Let's get the obvious out of the way first:  "Take on Me" was the song that seemingly every teenage girl (and many boys) loved during 1985.  The song hit #1 all over the world, including the U.S.  The video was in heavy rotation for seemingly all of 1985 and beyond, and won six MTV VMAs.  Video savant Steve Barron combined pencil animation with live action in an innovative and creative way; I think it is fair to say that many critics would view "Take on Me" among the greatest music videos ever made.  For younger readers, folks who want to reminisce, or anyone who was locked in a closet for 1985, the original clip is below.

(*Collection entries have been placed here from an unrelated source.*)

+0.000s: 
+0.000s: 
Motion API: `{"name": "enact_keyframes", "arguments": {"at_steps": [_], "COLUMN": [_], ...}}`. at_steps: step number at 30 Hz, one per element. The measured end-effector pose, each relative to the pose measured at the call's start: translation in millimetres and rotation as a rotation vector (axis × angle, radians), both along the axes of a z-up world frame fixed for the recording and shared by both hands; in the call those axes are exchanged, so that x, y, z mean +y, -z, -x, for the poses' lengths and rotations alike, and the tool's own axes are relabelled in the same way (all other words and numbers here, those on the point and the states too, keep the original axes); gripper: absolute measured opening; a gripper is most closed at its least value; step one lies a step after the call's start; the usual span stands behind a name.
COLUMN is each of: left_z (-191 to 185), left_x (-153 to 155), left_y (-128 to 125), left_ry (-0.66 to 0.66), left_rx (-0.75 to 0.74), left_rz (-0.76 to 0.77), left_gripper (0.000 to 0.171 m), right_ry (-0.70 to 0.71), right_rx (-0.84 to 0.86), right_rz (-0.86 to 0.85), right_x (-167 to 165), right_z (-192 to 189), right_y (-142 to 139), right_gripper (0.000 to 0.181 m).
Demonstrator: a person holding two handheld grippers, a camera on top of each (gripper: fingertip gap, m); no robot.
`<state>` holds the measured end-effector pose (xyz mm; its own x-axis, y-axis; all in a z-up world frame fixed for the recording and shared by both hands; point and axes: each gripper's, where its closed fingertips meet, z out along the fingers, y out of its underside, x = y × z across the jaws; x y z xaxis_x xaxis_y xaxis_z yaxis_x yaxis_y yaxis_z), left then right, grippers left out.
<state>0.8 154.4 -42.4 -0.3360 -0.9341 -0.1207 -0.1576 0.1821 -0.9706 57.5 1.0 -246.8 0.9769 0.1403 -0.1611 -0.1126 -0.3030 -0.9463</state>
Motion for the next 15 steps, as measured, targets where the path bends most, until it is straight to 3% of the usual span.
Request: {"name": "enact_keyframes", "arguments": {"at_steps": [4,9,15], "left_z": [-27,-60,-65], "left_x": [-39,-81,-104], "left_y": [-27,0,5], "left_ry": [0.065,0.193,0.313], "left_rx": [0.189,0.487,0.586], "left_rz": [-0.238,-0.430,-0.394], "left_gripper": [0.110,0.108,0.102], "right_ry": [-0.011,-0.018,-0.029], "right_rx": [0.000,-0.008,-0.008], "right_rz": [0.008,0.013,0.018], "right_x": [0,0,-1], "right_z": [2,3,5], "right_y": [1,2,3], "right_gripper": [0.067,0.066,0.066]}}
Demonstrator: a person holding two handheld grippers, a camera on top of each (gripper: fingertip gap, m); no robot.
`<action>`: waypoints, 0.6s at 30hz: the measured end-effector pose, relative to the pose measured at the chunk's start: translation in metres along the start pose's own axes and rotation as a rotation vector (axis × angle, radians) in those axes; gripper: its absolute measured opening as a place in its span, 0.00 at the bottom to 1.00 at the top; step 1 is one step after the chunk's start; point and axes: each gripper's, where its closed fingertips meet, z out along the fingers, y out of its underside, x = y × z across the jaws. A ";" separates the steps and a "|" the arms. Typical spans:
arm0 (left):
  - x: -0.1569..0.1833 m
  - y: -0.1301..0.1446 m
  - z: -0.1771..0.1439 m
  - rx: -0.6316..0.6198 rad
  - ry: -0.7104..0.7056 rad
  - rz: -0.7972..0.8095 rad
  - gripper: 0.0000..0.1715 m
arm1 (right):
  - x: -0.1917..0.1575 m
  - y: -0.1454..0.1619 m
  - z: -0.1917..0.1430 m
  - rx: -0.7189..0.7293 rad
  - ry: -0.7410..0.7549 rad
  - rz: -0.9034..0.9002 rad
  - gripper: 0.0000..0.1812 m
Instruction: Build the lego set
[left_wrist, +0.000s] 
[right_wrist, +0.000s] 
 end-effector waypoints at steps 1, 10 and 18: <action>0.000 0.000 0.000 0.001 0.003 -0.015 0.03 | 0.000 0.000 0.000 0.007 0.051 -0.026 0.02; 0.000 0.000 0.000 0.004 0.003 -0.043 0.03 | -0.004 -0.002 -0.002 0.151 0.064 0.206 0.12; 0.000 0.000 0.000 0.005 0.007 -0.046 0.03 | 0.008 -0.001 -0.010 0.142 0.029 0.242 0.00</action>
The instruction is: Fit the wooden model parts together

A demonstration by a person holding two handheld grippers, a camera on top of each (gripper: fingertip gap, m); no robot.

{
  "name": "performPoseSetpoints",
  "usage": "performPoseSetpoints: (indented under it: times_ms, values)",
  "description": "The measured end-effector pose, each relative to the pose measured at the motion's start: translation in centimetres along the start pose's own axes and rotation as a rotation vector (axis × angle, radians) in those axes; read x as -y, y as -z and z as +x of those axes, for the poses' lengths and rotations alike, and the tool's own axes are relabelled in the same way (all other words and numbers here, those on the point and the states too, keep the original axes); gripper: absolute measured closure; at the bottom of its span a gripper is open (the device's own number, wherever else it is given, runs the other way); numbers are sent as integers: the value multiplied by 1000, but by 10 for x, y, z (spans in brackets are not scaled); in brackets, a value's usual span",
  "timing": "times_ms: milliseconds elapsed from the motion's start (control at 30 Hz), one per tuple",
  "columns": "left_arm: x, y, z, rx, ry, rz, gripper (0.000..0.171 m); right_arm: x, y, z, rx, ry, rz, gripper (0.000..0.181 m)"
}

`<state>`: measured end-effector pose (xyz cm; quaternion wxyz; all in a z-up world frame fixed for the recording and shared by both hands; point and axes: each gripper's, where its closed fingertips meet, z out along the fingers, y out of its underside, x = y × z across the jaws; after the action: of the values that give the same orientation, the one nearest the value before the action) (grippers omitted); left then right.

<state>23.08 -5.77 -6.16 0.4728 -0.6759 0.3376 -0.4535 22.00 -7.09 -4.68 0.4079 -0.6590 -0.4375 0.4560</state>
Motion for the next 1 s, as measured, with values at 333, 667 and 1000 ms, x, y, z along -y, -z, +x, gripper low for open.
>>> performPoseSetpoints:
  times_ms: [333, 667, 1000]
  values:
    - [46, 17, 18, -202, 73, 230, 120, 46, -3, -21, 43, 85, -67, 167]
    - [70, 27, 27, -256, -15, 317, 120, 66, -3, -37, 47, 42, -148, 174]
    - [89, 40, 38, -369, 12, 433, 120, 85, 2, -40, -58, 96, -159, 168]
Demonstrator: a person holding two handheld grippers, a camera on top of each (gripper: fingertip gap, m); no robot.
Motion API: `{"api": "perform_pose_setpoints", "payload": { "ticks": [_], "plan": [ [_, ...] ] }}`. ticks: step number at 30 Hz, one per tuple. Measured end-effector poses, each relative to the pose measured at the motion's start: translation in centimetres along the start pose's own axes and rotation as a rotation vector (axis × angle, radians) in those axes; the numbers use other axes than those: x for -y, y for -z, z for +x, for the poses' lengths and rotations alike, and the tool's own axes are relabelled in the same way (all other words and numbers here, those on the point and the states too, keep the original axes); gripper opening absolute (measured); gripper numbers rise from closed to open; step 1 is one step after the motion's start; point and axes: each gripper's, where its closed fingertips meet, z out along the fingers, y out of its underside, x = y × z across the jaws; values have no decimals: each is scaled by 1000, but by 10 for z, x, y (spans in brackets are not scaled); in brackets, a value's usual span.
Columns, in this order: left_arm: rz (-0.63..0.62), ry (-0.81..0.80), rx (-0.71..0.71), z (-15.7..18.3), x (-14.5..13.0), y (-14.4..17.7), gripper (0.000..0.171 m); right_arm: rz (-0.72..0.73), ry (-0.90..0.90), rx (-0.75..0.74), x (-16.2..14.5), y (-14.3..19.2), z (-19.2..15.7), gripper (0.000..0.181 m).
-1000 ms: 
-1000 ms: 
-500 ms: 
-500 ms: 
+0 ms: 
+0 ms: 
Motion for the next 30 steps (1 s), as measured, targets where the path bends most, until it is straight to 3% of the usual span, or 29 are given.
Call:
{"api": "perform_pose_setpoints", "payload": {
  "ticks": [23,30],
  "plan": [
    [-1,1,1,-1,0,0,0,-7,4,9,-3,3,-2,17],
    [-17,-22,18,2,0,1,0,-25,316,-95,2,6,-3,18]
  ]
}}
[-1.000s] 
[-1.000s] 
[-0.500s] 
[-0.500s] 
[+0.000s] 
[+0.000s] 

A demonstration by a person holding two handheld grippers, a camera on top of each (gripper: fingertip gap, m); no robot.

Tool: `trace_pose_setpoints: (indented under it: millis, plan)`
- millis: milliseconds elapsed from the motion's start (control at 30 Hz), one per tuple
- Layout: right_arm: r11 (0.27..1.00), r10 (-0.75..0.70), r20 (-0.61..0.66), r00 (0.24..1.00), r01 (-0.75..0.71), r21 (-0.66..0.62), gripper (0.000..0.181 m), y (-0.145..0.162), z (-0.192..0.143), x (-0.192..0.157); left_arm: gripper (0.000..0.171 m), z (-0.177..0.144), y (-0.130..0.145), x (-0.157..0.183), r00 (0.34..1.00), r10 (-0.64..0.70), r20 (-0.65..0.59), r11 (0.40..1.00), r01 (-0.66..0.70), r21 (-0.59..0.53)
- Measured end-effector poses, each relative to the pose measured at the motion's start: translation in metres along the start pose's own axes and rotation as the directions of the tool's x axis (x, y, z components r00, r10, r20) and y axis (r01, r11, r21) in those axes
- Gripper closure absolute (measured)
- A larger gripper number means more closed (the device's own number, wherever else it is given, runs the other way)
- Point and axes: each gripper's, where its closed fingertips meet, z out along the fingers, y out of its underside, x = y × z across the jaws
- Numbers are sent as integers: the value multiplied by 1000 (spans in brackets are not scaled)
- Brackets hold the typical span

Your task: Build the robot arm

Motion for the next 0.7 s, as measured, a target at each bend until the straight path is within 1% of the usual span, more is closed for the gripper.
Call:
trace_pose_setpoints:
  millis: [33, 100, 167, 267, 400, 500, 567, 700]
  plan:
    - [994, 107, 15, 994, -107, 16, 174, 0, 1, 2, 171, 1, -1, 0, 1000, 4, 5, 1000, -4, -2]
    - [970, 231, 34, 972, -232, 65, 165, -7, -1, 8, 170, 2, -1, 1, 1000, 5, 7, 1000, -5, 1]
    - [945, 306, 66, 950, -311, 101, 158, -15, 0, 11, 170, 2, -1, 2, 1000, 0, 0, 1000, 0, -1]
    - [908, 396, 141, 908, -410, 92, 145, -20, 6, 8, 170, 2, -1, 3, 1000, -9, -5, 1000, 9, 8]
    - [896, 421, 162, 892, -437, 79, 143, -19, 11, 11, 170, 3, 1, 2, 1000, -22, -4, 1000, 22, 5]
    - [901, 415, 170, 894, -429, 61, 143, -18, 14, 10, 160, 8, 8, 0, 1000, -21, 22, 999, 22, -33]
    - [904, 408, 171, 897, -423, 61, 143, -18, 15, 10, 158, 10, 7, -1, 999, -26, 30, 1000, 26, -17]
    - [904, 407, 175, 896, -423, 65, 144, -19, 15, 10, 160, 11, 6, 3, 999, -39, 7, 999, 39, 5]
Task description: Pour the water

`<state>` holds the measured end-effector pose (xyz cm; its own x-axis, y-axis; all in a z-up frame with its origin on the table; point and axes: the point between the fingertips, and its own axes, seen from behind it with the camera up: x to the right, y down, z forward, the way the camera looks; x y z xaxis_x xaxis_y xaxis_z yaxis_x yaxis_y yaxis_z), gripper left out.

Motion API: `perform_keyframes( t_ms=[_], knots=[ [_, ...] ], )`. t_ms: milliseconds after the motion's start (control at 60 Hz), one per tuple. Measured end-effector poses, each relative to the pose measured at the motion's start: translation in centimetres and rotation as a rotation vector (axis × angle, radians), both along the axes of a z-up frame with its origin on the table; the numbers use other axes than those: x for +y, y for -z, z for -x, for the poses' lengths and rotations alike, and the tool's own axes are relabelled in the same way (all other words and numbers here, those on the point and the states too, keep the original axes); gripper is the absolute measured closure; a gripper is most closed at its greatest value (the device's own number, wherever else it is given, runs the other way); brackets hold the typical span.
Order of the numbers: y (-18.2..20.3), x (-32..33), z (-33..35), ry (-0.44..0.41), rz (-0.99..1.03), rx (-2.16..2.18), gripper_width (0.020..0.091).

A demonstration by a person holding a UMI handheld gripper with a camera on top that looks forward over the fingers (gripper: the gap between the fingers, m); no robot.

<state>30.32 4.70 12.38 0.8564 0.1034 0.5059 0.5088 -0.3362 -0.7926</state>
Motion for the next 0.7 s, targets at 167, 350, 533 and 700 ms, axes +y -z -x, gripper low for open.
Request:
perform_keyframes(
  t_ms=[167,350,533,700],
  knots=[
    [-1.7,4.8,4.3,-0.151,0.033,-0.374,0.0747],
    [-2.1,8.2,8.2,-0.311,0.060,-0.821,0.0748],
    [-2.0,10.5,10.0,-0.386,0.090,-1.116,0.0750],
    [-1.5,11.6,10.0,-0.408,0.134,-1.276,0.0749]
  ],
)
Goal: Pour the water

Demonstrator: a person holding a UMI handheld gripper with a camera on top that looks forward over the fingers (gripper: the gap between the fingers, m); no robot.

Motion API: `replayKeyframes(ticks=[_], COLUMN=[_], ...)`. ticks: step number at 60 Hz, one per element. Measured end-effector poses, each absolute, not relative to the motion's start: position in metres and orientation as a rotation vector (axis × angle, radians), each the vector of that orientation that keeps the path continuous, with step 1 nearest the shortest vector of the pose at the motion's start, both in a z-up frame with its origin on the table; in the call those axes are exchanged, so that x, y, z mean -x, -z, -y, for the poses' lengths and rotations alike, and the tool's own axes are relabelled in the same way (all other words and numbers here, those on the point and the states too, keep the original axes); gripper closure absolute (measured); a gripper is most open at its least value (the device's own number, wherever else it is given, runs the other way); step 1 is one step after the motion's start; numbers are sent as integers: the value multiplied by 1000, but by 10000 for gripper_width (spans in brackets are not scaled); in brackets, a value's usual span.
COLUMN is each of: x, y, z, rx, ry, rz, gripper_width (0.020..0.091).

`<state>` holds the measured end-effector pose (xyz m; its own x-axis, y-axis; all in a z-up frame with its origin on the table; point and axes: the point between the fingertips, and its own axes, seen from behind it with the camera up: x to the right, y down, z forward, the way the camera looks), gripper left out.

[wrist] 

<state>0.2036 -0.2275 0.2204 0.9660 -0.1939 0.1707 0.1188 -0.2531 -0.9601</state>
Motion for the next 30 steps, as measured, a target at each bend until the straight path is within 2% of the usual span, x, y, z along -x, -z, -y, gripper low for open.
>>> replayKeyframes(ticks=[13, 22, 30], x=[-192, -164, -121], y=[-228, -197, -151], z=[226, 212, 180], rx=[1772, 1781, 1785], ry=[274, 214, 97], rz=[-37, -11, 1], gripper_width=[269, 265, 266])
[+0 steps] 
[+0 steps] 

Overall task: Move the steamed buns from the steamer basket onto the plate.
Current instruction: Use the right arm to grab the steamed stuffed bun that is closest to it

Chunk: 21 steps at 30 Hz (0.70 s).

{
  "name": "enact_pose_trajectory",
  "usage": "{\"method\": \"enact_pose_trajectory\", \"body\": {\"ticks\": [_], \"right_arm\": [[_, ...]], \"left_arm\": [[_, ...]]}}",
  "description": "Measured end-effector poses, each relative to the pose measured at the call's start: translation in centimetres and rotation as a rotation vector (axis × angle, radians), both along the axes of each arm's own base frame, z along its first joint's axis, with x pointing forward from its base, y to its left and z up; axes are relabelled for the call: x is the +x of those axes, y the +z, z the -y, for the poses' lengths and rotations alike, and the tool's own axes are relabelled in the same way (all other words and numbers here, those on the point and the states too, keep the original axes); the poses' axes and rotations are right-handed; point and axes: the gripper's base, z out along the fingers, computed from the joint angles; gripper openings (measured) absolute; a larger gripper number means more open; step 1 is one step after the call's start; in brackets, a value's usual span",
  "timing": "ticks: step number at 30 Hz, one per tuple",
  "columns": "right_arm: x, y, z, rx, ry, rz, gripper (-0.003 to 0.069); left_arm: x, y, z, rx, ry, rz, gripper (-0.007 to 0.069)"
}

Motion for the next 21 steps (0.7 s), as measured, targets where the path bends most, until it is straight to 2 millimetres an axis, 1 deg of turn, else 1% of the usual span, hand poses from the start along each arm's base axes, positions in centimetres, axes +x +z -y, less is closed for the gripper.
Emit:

Yep, still a great video.  a-ha would go on to have a second top 40 hit in the U.S. with "The Sun Always Shines on TV" and became bonafide stars in Europe through the mid 1990's.  Since 1994, a-ha has broken up and re-formed several times, most recently in 2015.

In order to get to the rare video, a little about the song itself is helpful.  The origins of "Take on Me" go back to two earlier songs -- 1981's "The Juicey Fruit Song" which evolved into "Lesson One" which in turn became "Take on Me" in early 1983.  The band recorded a demo shortly afterwards, and recorded a different version after they were signed to Warner Bros. in 1984.  The second version of the song was released, and a video was made - so here is your rare video:

 
Though the song and video are fine, I think it is fair to say that they were unexceptional.  At this point, the band caught a huge (and I mean huge) break.  Warner Bros. in the U.S. took a liking to the group, and decided to invest in them.  First, Warner helped a-ha re-record the song (with producer Alan Tarney, who was previously featured on ERV for "No Time to Lose"). Then, they brought in Steve Barron to make the top video.  Lastly, Warner aggressively promoted the video, even showing it before movies.

Needless to say, this record company support led to the huge success of the single (and album).  Unfortunately for the group, synth pop fell out of favor, and it appears that Warner's promotional efforts turned elsewhere.  Still, a-ha can't complain too much:  they became the first Norwegian act to have a #1 hit in the U.S.